La situazione è paradossale. Prendiamo il Museo Civico. La sua storia è alquanto travagliata ed emblematica. La prima, antichissima, raccolta di reperti che poi confluiranno - solo molti secoli dopo - nell'attuale museo risale infatti al 1494. Fu l’umanista Annio da Viterbo che collocò nel cortile di Palazzo dei Priori cinque sarcofagi etruschi che aveva rinvenuto durante una campagna di scavi in località Cipollara. Solo più tardi si scoprirà che in realtà i reperti erano dei falsi prodotti dallo stesso Anno che li aveva fatti sotterrare. Insomma la storia di questo museo è sostanzialmente iniziata grazie a una truffa.

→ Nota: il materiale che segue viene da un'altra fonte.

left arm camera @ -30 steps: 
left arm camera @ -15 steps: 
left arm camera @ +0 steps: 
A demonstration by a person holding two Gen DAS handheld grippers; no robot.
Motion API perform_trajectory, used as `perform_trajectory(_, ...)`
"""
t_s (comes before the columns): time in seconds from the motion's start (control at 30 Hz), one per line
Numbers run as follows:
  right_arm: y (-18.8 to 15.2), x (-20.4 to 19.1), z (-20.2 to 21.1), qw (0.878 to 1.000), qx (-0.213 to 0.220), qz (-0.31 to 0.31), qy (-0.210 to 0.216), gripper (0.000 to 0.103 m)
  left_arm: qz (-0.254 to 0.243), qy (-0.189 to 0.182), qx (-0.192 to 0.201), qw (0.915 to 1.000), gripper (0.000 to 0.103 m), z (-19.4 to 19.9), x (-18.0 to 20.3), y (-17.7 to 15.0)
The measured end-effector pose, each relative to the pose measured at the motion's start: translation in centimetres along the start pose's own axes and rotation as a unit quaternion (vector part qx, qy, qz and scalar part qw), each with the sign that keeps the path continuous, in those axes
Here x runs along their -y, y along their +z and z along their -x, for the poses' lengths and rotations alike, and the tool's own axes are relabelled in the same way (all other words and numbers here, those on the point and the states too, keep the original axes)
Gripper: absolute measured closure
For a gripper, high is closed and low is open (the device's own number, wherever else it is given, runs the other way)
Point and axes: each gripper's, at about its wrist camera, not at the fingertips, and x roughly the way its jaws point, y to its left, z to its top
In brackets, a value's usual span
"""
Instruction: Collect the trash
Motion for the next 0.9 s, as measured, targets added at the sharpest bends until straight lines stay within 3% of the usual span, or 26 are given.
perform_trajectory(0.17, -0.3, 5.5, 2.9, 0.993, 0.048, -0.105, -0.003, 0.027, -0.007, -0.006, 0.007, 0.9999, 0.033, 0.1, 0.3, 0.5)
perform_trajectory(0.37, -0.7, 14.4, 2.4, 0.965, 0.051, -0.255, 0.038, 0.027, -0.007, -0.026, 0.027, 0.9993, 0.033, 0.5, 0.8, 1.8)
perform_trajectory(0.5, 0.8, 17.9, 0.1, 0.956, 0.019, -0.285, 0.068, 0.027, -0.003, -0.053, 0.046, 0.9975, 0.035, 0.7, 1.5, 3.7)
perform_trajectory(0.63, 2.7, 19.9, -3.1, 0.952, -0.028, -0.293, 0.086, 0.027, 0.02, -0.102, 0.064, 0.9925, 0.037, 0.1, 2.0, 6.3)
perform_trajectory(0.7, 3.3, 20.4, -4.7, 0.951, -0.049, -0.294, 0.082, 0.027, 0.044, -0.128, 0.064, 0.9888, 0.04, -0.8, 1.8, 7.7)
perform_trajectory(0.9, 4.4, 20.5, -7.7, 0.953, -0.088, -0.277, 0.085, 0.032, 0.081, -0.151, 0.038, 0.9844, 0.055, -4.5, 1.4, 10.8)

In ogni caso negli anni successivi la collezione continuò a crescere ma il primo museo vero e proprio nacque solo nell’Ottocento, quando l’Accademia degli Ardenti richiese le opere custodite nel palazzo comunale; Fu così che nel 1821 nacque ufficialmente il primo, vero, museo cittadino. Il nobile tentativo - come d’antica tradizione viterbese - naturalmente fallì dopo poco tempo. Malgrado l’insuccesso si ritentò l’esperimento nel 1870 quando, all’indomani dell’annessione al Regno d’Italia, ci si trovò a dover gestire una grandissima mole di opere d’arte confiscate allo scomparso Stato Pontificio.

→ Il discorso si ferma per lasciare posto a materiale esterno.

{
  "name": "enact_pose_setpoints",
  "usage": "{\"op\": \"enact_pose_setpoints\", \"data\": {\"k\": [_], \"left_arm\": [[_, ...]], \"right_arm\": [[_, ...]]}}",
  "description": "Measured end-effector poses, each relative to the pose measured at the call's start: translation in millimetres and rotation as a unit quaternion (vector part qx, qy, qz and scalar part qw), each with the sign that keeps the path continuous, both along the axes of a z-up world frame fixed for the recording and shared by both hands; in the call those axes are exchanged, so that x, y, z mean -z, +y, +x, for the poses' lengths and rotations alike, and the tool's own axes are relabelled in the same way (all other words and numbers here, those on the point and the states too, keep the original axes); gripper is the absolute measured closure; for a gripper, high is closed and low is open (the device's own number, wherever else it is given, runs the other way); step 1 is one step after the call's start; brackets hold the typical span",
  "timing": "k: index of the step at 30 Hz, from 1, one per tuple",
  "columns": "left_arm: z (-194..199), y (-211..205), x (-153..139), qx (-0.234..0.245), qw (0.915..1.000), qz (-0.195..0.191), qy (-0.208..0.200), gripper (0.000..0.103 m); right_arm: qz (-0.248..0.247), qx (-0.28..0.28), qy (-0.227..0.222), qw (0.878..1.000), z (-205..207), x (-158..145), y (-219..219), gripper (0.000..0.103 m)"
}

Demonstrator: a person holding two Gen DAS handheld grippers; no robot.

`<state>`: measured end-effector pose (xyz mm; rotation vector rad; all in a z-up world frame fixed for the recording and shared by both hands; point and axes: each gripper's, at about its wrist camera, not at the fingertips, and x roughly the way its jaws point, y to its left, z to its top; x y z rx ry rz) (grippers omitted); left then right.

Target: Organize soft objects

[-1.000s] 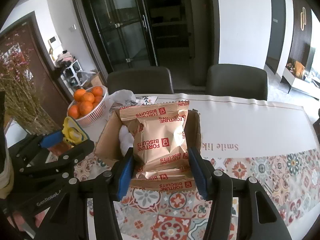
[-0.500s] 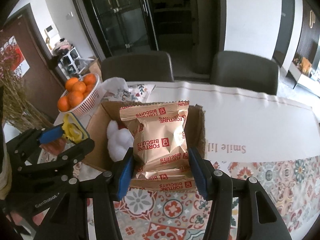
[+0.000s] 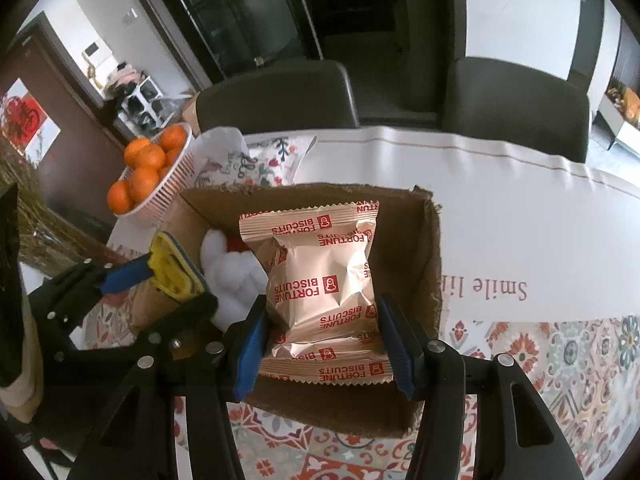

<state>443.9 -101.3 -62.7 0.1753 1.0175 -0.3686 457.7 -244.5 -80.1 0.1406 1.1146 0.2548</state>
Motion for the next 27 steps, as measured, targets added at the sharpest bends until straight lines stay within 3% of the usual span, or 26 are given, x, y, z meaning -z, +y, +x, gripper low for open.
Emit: {"op": "enact_pose_setpoints", "data": {"k": [3, 5, 6, 10, 16, 27], "left_arm": [[0.1, -4.0, 5.2, 0.013, 0.9999, 0.002, -0.002, 0.043], [0.7, -7.0, 7.1, 0.018, 0.9998, 0.003, -0.003, 0.038], [1.3, -8.3, 7.7, 0.02, 0.9998, 0.003, -0.002, 0.03], [1.8, -9.5, 7.1, 0.017, 0.9998, 0.005, -0.008, 0.023], [-2.3, -3.2, 3.7, -0.01, 0.9994, 0.027, -0.02, 0.022], [-31.5, 14.8, -13.7, -0.061, 0.9967, 0.034, -0.041, 0.018]], "right_arm": [[0.005, -0.012, 0.012, 1.0, 4.4, 6.1, 1.4, 0.048], [0.008, -0.017, 0.016, 1.0, 7.1, 8.9, 2.6, 0.047], [0.011, -0.02, 0.017, 1.0, 7.9, 10.2, 2.6, 0.046], [0.015, -0.011, 0.015, 1.0, 9.2, 9.8, -1.9, 0.032], [-0.015, 0.012, -0.003, 1.0, 1.8, 4.9, -3.6, 0.032], [-0.045, 0.062, -0.044, 0.996, -38.6, -16.1, -8.9, 0.032]]}}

Fu ancora Palazzo dei Priori ad ospitare l’esposizione, ma ben presto ci si rese conto che quel luogo era assolutamente insufficiente allo scopo, fu dunque nel 1912 che si decise di spostare tutta la collezione nell’allora sconsacrata chiesa della Verità. Lì, nella grande navata, furono sistemate le opere dando vita ad un allestimento assolutamente semplice ma non per questo meno suggestivo esaltato dalla vastità della chiesa. Si andò avanti cosi fino alla Seconda Guerra Mondiale quando i bombardamenti misero in pericolo l’intero edificio. Nel dopoguerra il museo fu spostato nel convento attiguo dove venne inaugurato quello che ancora oggi, malgrado le chiusure e i crolli più recenti, è il più importante ''scrigno'' di opere d’arte cittadine.

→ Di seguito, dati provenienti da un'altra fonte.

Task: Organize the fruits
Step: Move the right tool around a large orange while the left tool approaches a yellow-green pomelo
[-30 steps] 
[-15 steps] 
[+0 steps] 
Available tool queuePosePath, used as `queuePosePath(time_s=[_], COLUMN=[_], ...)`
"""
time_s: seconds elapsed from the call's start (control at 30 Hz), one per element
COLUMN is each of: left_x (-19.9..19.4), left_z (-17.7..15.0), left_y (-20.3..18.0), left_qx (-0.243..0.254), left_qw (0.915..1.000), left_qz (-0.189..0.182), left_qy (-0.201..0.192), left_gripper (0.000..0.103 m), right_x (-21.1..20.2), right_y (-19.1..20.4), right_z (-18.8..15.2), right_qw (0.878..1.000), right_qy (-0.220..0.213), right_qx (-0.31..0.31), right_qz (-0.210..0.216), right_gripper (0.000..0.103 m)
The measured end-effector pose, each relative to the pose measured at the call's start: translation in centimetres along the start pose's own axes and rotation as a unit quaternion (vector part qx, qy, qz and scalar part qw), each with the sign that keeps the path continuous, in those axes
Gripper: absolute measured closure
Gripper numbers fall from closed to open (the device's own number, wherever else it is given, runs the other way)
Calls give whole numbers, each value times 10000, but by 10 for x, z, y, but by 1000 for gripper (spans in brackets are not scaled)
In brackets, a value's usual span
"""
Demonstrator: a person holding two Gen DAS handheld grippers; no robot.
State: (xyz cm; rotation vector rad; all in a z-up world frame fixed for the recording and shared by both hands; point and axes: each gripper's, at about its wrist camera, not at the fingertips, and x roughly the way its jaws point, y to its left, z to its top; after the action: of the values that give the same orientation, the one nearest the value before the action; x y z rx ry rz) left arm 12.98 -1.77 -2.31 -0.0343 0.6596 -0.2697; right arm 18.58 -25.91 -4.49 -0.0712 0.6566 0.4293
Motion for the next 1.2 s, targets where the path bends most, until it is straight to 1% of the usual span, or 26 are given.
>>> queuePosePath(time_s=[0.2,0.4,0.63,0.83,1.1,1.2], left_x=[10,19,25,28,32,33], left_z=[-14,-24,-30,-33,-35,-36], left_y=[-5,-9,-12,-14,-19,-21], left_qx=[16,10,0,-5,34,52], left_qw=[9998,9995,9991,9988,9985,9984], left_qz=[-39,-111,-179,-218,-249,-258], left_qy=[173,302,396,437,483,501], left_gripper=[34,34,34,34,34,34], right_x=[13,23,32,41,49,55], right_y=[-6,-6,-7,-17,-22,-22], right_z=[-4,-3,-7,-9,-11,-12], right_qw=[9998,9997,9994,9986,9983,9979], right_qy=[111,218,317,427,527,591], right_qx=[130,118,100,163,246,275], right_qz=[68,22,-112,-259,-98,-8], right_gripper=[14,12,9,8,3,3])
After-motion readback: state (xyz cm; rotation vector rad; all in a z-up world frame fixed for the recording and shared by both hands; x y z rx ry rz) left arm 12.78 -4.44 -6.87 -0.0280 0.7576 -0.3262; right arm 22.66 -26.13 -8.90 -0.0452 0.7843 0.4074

All’interno del convento della Verità si possono ammirare opere d’arte straordinarie come quelle di Andrea Della Robbia, Pietro Da Cortona o Antonio Del Massaro, ma soprattutto i due capolavori di Sebastiano Del Piombo: la Pietà del 1517 e la Flagellazione di poco successiva. Due opere di valore assoluto per la cultura non solo locale ma occidentale che da sole dovrebbero richiamare turisti da mezzo mondo come dimostrò, nel 2008, la splendida mostra che fu dedicata al pittore cinquecentesco nelle sale di Palazzo Venezia a Roma. In quell’occasione centinaia di visitatori si misero in fila ogni giorno per poter ammirare i due capolavori ''viterbesi'' che risplendevano grazie anche al suggestivo allestimento ideato dal regista Luca Ronconi.

Ecco, è esattamente questo il colmo: opere che quotidianamente vengono ignorate nel nostro museo divengo altrove capaci di richiamare grandi folle. Questo fu evidente anche ai viterbesi quando, appena tre anni fa, i due capolavori di Del Piombo furono spostati nella Sala Regia di Palazzo dei Priori, dove, malgrado un allestimento assai meno felice, divennero una vera attrazione.

Un incessante andirivieni con il palazzo comunale che dura ormai da secoli e che sembra ancora non essersi concluso, stando almeno alle dichiarazioni dell’amministrazione che vorrebbe portare La Pietà e La Flagellazione in pianta stabile al pian terreno del Comune non appena i locali saranno liberati dagli attuali uffici. Portare dei capolavori simili all’interno del centro della città, dove ci sono i turisti, è certamente la strategia giusta è però folle privare il Museo Civico delle sue due opere principali. Non disperdiamo questa grande risorsa, rafforziamola piuttosto, miglioriamola guardando anche all’esperienza fatte altrove ma non riduciamo un’istituzione a due soli capolavori.